INFORMATION SHOWN
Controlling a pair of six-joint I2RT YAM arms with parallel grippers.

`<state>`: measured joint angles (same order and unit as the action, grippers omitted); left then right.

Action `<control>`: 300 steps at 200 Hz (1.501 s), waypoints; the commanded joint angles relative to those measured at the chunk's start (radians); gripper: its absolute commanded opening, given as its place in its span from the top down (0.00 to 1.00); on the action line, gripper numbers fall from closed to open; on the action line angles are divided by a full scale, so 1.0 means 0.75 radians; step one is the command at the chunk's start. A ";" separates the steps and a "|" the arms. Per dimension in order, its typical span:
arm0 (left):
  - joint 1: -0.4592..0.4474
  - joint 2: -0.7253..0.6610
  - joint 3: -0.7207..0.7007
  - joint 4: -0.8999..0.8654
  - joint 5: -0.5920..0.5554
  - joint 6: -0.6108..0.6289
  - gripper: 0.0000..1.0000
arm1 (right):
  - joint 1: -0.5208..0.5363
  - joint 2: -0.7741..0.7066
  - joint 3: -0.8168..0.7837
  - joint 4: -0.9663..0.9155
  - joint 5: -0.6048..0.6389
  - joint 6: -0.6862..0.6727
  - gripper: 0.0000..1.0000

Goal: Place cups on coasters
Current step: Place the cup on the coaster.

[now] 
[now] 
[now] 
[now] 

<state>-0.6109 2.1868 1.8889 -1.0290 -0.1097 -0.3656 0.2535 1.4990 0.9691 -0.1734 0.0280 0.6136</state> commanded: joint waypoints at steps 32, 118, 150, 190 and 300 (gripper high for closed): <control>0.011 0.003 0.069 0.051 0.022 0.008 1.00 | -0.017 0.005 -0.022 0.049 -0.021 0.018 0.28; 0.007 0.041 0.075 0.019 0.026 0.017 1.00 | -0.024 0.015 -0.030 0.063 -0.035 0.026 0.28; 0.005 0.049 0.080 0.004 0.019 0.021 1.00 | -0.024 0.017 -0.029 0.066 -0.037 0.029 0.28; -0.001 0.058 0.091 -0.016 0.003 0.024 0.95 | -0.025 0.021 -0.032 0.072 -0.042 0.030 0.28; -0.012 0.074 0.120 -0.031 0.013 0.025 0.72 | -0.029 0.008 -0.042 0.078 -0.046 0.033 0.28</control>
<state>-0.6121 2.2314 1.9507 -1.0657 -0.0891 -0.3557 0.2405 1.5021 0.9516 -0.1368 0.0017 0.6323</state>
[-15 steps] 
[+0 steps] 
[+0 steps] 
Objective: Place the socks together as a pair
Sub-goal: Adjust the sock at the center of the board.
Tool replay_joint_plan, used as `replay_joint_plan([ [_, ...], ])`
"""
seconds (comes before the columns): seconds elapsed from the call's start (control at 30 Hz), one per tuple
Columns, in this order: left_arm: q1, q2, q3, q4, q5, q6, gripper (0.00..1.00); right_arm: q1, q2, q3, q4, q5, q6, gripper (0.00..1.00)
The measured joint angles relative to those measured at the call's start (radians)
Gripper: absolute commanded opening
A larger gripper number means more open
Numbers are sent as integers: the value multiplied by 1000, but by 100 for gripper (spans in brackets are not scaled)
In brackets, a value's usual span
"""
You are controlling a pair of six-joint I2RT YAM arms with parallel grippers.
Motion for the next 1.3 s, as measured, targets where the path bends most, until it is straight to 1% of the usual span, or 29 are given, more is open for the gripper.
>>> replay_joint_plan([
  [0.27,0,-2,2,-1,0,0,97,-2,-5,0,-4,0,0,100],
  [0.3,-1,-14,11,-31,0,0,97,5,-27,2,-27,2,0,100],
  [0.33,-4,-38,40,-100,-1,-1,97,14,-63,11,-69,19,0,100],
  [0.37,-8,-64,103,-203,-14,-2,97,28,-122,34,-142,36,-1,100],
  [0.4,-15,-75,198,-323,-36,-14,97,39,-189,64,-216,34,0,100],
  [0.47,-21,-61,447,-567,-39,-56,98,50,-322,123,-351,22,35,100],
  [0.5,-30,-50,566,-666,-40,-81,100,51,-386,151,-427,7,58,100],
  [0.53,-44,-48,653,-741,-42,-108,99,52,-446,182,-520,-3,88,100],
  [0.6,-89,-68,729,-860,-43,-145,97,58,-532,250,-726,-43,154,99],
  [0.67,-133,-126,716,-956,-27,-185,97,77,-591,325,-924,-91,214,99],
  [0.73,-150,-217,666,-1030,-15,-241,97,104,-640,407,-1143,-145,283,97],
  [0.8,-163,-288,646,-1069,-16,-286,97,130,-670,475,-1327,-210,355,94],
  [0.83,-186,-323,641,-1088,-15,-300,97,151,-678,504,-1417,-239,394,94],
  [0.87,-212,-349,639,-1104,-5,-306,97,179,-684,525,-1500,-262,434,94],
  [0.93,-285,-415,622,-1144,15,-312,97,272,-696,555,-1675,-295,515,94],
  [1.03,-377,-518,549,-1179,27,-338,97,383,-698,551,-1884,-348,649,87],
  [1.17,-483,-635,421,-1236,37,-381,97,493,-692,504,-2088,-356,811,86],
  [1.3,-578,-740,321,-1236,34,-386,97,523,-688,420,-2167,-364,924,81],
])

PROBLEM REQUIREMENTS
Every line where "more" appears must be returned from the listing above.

WRITTEN RESPONSE
A larger gripper number means more open
Motion for the next 1.3 s, as measured, targets where the path bends most, until it is straight to 1% of the usual span, or 29 are given, more is open for the gripper.

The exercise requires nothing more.